>>>>

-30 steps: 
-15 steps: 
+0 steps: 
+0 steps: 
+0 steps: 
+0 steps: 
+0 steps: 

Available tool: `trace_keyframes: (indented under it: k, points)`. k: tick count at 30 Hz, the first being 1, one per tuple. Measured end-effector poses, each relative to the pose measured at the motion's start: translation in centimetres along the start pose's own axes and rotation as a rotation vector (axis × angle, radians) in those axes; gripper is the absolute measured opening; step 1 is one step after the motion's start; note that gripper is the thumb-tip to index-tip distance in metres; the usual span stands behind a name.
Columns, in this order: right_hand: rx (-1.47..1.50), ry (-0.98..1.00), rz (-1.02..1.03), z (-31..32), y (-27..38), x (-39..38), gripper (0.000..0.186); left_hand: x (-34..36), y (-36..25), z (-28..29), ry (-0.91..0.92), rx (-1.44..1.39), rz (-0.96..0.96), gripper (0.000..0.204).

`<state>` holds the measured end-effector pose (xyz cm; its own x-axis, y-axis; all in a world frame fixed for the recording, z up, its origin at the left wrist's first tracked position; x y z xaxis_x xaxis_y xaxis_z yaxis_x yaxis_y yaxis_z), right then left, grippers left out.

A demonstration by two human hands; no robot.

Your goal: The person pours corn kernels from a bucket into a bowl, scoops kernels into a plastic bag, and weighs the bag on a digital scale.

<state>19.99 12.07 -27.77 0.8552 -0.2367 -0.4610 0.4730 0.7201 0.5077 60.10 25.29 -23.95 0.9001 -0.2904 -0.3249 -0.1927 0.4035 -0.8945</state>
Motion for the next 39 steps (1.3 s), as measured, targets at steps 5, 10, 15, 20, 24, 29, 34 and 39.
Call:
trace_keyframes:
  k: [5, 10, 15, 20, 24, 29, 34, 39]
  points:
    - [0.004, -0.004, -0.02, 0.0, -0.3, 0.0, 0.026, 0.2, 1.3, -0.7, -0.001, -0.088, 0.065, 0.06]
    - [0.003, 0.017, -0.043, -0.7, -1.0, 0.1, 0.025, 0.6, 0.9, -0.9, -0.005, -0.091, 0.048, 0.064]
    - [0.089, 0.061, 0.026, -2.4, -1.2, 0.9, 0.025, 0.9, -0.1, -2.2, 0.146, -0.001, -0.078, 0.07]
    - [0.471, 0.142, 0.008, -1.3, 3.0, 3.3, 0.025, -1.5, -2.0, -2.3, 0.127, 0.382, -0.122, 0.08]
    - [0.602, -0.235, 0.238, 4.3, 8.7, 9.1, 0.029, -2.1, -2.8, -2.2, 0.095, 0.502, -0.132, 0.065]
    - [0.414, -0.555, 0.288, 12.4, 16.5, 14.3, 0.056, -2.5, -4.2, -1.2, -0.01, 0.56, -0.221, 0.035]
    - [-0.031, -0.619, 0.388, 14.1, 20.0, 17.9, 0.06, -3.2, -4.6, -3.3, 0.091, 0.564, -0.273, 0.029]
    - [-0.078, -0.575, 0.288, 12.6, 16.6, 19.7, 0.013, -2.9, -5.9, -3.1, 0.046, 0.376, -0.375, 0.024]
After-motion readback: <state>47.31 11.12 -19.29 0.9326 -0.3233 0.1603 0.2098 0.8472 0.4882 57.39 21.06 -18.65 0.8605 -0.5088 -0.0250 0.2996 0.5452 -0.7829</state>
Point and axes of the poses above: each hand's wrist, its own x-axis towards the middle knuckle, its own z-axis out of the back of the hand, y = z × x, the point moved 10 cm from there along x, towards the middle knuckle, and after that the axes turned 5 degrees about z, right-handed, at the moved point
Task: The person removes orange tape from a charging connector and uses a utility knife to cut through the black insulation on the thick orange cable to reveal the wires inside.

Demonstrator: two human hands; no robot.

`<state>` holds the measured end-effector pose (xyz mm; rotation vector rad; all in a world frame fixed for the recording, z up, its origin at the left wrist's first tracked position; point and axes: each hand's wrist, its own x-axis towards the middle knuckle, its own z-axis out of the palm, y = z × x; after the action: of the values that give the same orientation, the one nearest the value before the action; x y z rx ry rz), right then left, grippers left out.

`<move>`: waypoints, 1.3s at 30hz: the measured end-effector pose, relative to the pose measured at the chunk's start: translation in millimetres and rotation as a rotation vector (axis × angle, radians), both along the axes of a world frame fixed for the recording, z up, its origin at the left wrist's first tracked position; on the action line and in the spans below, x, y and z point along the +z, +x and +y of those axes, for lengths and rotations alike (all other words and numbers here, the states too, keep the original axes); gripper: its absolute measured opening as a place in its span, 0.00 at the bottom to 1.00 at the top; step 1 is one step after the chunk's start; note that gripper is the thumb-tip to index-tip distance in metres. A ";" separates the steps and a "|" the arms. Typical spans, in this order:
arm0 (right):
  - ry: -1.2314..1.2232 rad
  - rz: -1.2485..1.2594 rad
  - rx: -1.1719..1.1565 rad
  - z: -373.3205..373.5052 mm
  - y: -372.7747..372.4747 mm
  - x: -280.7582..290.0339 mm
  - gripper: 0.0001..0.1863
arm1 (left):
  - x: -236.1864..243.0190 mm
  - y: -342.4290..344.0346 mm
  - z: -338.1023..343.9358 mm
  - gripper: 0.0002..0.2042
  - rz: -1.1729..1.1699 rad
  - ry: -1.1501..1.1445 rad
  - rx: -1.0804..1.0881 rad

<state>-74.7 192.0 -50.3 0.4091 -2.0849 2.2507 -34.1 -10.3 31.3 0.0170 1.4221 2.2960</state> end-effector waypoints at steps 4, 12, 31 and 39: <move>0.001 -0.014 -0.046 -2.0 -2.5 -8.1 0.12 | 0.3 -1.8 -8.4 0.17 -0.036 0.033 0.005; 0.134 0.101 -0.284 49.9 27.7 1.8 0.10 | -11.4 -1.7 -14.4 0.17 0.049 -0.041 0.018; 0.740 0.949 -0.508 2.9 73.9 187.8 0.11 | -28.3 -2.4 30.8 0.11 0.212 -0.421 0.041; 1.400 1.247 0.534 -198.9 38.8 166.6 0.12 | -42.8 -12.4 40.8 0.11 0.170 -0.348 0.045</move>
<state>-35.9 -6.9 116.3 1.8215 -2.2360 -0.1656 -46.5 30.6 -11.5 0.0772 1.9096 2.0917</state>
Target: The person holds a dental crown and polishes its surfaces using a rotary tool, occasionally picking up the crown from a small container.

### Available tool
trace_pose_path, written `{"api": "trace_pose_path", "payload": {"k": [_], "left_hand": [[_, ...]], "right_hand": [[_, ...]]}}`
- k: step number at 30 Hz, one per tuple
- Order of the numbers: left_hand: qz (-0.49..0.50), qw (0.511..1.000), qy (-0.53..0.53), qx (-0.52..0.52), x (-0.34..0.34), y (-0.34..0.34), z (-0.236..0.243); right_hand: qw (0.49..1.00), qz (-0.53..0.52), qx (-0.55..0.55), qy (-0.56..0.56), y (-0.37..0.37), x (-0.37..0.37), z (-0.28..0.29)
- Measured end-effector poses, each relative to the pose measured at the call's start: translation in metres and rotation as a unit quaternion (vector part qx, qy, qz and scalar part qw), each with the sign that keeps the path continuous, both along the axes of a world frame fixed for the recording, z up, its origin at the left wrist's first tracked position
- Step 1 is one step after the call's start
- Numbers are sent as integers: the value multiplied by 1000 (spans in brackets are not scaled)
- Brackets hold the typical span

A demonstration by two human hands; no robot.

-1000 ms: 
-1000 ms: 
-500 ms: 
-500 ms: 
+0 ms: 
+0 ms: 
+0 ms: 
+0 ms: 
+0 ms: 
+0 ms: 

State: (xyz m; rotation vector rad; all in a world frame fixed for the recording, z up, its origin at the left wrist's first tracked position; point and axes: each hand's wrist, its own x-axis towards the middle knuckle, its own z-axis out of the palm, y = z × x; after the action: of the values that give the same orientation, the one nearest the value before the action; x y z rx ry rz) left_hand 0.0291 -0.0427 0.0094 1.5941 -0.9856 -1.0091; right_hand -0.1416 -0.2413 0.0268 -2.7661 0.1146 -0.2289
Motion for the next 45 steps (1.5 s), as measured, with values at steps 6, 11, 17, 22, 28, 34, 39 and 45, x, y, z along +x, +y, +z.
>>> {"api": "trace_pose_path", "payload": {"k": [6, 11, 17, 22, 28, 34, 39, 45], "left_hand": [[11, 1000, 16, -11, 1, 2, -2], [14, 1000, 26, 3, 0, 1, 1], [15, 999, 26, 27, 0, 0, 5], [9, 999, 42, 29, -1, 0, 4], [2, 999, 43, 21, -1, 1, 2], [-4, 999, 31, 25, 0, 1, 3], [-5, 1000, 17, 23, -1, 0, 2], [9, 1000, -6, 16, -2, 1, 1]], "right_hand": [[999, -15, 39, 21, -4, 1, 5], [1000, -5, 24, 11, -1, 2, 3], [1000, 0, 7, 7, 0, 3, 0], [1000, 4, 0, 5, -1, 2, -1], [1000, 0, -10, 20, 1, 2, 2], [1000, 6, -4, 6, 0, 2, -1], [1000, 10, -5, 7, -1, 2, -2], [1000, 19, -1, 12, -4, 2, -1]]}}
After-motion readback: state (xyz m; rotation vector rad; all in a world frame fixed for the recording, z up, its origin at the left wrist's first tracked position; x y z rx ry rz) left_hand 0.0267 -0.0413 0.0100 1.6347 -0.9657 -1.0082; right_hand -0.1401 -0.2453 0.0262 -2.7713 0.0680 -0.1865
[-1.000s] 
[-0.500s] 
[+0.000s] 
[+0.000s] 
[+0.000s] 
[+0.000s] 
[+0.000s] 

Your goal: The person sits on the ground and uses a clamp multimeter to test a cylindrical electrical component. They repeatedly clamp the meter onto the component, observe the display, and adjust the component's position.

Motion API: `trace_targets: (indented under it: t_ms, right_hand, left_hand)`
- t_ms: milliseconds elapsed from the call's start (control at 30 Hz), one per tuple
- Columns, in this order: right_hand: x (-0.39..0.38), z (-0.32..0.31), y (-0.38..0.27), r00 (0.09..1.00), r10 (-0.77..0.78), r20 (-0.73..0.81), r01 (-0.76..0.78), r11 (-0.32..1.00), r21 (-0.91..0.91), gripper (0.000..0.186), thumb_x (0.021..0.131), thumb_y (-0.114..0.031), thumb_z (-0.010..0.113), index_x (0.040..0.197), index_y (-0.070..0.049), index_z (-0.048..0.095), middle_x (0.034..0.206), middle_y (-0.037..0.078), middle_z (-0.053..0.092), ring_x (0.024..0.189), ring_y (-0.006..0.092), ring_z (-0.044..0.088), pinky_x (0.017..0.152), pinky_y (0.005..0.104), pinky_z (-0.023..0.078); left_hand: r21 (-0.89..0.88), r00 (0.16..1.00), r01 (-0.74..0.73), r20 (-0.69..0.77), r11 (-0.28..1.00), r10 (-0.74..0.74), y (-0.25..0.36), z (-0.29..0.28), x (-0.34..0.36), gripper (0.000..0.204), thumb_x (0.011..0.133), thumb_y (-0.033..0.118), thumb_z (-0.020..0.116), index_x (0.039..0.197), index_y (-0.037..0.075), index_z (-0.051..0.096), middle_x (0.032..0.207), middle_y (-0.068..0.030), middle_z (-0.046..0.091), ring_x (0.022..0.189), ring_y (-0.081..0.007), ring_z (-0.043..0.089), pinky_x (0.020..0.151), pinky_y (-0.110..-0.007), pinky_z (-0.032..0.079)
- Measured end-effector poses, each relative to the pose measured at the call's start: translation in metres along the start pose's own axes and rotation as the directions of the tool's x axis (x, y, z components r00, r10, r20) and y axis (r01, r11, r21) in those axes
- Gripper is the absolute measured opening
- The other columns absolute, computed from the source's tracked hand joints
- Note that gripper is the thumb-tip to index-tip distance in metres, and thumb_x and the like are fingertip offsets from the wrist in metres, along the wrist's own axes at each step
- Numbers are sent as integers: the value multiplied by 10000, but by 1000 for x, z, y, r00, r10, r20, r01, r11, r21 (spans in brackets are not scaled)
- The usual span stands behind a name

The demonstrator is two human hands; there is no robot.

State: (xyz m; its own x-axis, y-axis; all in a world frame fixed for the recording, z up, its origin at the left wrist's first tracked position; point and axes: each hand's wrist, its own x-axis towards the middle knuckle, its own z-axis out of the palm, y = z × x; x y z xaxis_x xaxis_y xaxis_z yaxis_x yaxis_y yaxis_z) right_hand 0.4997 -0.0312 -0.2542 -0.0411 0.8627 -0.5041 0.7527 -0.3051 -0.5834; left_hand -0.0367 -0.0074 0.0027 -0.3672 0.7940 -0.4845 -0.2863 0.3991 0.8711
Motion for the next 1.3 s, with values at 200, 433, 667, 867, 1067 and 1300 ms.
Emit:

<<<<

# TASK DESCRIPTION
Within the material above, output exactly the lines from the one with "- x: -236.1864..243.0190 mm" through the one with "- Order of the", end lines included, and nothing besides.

# REPLY TO THE EXERCISE
  - x: -236.1864..243.0190 mm
  - y: -342.4290..344.0346 mm
  - z: -338.1023..343.9358 mm
  - gripper: 0.0002..0.2042
  - rz: -1.1729..1.1699 rad
  - ry: -1.1501..1.1445 rad
  - rx: -1.0804..1.0881 rad

<state>-74.7 192.0 -50.3 0.4091 -2.0849 2.2507 -34.1 -10.3 31.3 0.0170 1.4221 2.2960</state> end-effector waypoints at steps 4, 12, 31 and 39: <move>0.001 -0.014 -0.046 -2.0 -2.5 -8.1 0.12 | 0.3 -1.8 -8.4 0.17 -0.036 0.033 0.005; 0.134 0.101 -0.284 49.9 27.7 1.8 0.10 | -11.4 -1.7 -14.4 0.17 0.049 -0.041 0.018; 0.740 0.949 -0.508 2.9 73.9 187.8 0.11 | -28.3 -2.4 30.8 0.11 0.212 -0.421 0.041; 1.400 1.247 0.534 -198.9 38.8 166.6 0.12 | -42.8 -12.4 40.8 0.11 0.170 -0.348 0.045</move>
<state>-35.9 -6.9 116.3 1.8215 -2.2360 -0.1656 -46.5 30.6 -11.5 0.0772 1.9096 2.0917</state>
Target: The person holds a dental crown and polishes its surfaces using a rotary tool, occasionally picking up the crown from a small container.

### Available tool
trace_pose_path, written `{"api": "trace_pose_path", "payload": {"k": [_], "left_hand": [[_, ...]], "right_hand": [[_, ...]]}}`
- k: step number at 30 Hz, one per tuple
- Order of the numbers: left_hand: qz (-0.49..0.50), qw (0.511..1.000), qy (-0.53..0.53), qx (-0.52..0.52), x (-0.34..0.34), y (-0.34..0.34), z (-0.236..0.243); right_hand: qw (0.49..1.00), qz (-0.53..0.52), qx (-0.55..0.55), qy (-0.56..0.56), y (-0.37..0.37), x (-0.37..0.37), z (-0.28..0.29)

The answer has been given in its entirety.